• Work order: The reply should hold every line of the listing exactly, and none of its images.

---+---

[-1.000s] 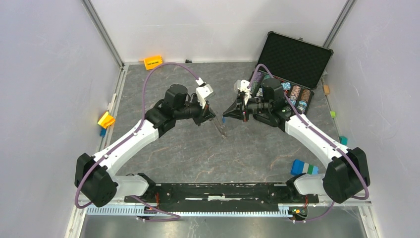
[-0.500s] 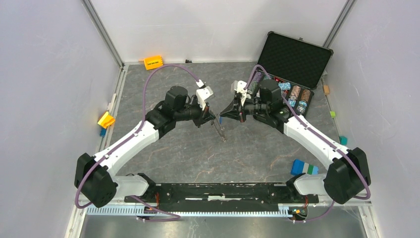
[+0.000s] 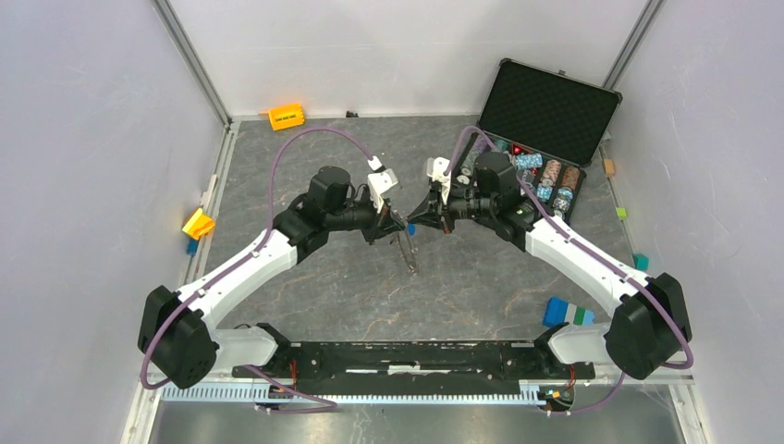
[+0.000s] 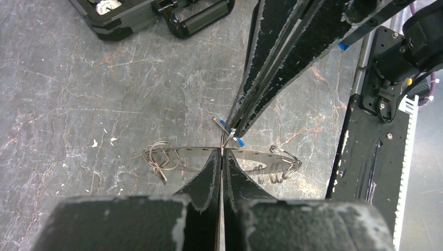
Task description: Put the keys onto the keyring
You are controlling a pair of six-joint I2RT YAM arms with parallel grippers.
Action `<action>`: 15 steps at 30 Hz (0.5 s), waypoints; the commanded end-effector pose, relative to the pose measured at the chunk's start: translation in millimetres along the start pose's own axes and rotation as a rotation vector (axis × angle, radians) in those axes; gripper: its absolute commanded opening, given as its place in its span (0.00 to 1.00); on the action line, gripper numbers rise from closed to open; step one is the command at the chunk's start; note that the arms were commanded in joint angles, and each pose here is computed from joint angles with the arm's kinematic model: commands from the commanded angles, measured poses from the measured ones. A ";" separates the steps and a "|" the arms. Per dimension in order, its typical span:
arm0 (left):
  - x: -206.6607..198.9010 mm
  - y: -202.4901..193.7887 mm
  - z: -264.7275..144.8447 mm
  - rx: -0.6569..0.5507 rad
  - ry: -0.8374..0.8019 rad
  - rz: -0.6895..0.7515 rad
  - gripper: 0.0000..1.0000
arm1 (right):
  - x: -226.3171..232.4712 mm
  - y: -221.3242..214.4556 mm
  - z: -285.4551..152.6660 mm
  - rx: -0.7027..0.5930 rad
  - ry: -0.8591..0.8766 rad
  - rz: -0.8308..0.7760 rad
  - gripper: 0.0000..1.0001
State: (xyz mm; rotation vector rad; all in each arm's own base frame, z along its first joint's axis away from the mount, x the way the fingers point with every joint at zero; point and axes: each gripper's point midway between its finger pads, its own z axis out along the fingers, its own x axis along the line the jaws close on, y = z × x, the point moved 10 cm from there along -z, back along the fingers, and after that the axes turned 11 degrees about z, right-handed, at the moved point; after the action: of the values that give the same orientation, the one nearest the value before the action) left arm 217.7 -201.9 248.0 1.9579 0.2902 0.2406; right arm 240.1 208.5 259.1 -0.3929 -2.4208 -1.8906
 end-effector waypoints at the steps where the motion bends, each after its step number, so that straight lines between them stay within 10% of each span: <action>1: -4.6 14.5 -6.6 -0.102 -0.024 0.094 0.02 | -0.8 16.3 -1.4 -0.016 -0.037 -0.066 0.00; 15: -6.6 14.0 -9.3 -0.109 -0.035 0.118 0.02 | 2.3 11.2 2.8 -0.001 0.013 -0.063 0.00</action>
State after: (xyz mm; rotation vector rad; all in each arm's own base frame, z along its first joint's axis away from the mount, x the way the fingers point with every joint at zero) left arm 211.6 -198.5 245.4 1.9476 0.2542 0.2409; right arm 237.3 209.6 255.9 -0.3784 -2.4470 -1.8631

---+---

• Solved problem:
[-1.000s] 
[-0.500s] 
[+0.000s] 
[+0.000s] 
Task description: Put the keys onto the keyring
You are controlling a pair of six-joint I2RT YAM arms with parallel grippers.
Action `<action>`: 15 steps at 30 Hz (0.5 s), waypoints; the commanded end-effector pose, relative to the pose measured at the chunk's start: translation in millimetres along the start pose's own axes and rotation as a rotation vector (axis × angle, radians) in those axes; gripper: its absolute commanded opening, given as its place in its span (0.00 to 1.00); on the action line, gripper numbers rise from closed to open; step one is the command at the chunk's start; note that the arms were commanded in joint angles, and each pose here is computed from joint angles with the arm's kinematic model: commands from the commanded angles, measured poses from the measured ones. A ";" separates the steps and a "|" the arms. Per dimension in order, its typical span:
arm0 (left):
  - x: -206.6607..198.9010 mm
  - y: -202.4901..193.7887 mm
  - z: -264.7275..144.8447 mm
  - rx: -0.6569..0.5507 rad
  - ry: -0.8374..0.8019 rad
  - rz: -0.6895..0.7515 rad
  - gripper: 0.0000..1.0000
arm1 (right):
  - x: -226.3171..232.4712 mm
  - y: -221.3242..214.4556 mm
  - z: -285.4551..152.6660 mm
  - rx: -0.7027..0.5930 rad
  - ry: -0.8591..0.8766 rad
  - rz: -0.8308..0.7760 rad
  - gripper: 0.0000..1.0001
State: (xyz mm; rotation vector rad; all in each arm's own base frame, z along its first joint's axis away from the mount, x the way the fingers point with every joint at zero; point and axes: each gripper's point midway between its finger pads, its own z axis out along the fingers, its own x axis along the line the jaws close on, y = z × x, the point moved 10 cm from there along -z, back along the fingers, and after that the axes turned 11 degrees about z, right-handed, at the moved point; after the action: of the values that give the same orientation, the one nearest the value before the action) left arm 217.7 -201.9 248.0 1.9579 0.2902 0.2406; right arm 240.1 208.5 259.1 -0.3929 -2.4208 -1.8906
 end-effector waypoints at the steps where the motion bends, each after its step number, so that straight lines between them stay within 10% of each span: <action>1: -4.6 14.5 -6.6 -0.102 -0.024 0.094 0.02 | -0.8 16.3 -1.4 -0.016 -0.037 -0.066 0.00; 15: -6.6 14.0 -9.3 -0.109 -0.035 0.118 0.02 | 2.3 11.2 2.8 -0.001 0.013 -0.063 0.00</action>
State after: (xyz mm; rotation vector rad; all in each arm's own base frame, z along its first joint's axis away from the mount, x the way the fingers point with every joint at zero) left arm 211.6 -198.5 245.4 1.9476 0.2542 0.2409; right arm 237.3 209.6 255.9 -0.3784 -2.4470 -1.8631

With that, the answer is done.